Multiple signal strategies remarkably improve the accuracy and efficiency of electrochemiluminescence (ECL) immunoassays, but the lack of potential-resolved luminophore pairs and chemical cross talk hinders their development. In this study, we synthesized a series of gold nanoparticles (AuNPs)/reduced graphene oxide (Au/rGO) composites as adjustable oxygen reduction reaction and oxygen evolution reaction catalysts to promote and modulate tris(2,2'-bipyridine) ruthenium(II) (Ru(bpy)32+)'s multisignal luminescence. With the increase in the diameter of AuNPs (3 to 30 nm), their ability to promote Ru(bpy)32+'s anodic ECL was first impaired and then strengthened, and cathodic ECL was first enhanced and then weakened. Au/rGOs with medium-small and medium-large AuNP diameters remarkably increased Ru(bpy)32+'s cathodic and anodic luminescence, respectively.
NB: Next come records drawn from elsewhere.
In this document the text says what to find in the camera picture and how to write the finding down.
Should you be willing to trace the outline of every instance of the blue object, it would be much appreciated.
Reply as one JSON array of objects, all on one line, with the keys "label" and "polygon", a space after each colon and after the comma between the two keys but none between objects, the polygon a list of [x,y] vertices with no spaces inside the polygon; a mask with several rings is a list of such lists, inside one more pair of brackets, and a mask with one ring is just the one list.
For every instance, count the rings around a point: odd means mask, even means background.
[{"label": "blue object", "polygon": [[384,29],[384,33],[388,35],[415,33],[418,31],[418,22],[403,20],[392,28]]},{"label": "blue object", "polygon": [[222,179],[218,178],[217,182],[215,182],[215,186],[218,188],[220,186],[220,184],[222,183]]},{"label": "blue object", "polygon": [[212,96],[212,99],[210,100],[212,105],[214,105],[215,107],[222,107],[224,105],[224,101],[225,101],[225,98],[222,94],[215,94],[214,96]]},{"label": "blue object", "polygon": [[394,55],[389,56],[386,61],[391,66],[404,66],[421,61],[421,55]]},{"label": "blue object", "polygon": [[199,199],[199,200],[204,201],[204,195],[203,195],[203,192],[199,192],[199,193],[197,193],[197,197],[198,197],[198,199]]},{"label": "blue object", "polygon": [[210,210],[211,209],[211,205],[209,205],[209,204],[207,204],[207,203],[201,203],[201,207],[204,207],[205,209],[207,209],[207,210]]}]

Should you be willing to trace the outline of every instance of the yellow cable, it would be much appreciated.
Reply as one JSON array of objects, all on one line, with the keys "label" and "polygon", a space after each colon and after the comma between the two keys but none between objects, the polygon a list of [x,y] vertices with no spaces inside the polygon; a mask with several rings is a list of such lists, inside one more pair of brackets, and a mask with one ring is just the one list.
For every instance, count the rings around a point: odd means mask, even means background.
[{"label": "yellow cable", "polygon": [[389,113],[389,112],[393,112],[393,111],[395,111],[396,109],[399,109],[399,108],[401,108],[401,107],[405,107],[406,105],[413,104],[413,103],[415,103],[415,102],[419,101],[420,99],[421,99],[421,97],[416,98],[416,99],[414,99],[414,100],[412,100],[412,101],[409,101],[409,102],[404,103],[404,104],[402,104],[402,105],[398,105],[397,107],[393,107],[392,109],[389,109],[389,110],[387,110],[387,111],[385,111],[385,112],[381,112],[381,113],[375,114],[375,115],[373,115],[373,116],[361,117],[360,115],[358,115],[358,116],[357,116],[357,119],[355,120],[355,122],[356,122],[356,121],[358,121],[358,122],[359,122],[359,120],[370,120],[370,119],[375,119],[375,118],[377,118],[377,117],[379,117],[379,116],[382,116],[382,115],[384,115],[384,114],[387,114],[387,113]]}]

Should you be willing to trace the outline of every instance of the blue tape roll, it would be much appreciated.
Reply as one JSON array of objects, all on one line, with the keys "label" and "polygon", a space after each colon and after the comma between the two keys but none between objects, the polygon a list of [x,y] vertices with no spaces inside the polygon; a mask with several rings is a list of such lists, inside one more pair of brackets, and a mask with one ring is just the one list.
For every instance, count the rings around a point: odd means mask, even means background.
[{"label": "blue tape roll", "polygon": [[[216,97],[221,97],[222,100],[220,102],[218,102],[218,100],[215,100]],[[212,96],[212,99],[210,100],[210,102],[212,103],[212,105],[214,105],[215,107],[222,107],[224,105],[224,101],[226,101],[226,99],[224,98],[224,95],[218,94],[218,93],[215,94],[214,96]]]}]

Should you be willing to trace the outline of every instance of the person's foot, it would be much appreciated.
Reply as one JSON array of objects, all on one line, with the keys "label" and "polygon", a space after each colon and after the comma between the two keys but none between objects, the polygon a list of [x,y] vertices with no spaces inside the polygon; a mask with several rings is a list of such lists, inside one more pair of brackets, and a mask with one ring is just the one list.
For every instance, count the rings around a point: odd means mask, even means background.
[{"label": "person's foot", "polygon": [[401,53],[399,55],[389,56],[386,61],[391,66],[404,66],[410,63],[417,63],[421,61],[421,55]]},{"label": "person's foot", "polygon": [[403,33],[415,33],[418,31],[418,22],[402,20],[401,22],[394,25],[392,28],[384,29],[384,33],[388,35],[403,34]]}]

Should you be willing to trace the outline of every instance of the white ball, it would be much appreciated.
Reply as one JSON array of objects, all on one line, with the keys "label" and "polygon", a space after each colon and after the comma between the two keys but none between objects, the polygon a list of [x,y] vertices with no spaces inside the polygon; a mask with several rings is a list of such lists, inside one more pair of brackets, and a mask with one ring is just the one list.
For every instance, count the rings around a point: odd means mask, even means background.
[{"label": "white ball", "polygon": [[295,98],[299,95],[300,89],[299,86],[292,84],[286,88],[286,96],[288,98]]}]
Notably, the stimulation effects of Au/rGOs were superior to those of most existing Ru(bpy)32+ co-reactants. Moreover, we proposed a novel ratiometric immunosensor construction strategy using Ru(bpy)32+'s luminescence promoter rather than luminophores as tags of antibodies to achieve signal resolution. This method avoids signal cross talk between luminophores and their respective co-reactants, which achieved a good linear range of 10-7 to 10-1 ng/ml and a limit of detection of 0.33 fg/ml for detecting carcinoembryonic antigen. This study addresses the previous scarcity of the macromolecular co-reactants of Ru(bpy)32+, broadening its application in biomaterial detection. Furthermore, the systematic clarification of the detailed mechanisms for converting the potential-resolved luminescence of Ru(bpy)32+ could facilitate an in-depth understanding of the ECL process and should inspire new designs of Ru(bpy)32+ luminescence enhancers or applications of Au/rGOs to other luminophores. This work removes some impediments to the development of multisignal ECL biodetection systems and provides vitality into their widespread applications.